- [WORK REQUEST]: Extract every line from the records below that contains the word "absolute".

THE DATA below:

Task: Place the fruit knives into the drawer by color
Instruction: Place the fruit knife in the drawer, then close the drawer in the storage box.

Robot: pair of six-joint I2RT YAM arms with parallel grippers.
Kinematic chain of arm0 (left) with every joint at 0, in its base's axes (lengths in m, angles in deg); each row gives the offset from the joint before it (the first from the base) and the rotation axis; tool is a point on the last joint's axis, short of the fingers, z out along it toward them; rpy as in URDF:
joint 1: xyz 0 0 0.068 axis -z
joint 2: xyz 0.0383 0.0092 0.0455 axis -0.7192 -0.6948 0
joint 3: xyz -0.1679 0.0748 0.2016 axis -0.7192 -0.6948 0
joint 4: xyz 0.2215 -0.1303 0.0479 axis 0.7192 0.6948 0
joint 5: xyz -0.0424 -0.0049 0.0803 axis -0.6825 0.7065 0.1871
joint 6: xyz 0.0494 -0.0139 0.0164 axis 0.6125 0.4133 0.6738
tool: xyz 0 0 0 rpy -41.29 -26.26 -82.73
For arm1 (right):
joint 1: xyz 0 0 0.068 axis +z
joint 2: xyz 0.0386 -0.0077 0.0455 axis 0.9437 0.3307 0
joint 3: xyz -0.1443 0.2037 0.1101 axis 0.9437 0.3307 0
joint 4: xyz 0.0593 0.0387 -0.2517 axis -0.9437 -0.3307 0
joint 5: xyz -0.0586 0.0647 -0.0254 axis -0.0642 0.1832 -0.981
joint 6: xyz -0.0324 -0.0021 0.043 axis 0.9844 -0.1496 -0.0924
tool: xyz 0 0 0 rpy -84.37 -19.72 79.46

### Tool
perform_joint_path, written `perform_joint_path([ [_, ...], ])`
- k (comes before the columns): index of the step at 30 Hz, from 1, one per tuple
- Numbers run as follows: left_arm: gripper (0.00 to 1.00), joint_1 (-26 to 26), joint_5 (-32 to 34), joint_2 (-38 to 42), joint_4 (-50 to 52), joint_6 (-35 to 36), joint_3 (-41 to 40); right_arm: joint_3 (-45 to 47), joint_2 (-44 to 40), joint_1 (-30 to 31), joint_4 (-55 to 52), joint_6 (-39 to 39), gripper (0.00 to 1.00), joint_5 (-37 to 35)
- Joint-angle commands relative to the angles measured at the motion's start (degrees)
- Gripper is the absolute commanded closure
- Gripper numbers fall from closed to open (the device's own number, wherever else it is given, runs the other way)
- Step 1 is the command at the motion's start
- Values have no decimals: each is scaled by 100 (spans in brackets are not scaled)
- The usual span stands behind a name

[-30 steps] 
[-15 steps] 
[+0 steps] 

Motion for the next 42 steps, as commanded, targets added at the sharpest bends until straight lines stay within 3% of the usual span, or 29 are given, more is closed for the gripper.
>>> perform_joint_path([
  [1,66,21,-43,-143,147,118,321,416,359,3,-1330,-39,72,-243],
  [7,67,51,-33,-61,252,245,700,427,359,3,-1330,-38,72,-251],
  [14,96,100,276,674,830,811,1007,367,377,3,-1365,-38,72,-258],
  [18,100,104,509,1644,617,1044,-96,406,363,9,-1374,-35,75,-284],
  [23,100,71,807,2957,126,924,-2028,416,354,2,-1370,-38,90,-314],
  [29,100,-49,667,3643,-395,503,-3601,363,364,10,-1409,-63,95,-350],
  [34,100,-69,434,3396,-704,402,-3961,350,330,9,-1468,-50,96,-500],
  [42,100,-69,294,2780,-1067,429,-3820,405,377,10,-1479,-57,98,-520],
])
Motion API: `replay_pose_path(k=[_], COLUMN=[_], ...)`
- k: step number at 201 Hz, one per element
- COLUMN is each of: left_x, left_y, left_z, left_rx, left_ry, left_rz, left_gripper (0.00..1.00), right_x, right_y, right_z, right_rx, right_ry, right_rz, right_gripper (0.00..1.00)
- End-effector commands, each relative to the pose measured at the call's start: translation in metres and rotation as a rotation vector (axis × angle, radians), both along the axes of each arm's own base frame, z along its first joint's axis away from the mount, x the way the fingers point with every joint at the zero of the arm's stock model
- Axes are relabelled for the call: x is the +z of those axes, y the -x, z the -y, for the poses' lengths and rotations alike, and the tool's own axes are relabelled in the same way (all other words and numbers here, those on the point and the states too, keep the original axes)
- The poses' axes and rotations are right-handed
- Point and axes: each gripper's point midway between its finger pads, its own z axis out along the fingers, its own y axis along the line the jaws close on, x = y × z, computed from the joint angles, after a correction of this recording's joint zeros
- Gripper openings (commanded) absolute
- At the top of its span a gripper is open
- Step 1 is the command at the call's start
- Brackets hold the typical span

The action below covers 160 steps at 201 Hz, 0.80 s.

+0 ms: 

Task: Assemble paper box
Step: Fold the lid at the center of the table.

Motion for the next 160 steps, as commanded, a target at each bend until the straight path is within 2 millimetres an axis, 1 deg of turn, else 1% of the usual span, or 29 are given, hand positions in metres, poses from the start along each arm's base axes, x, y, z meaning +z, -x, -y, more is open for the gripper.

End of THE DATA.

- [ANSWER SECTION]:
- Gripper is the absolute commanded closure
- Gripper openings (commanded) absolute

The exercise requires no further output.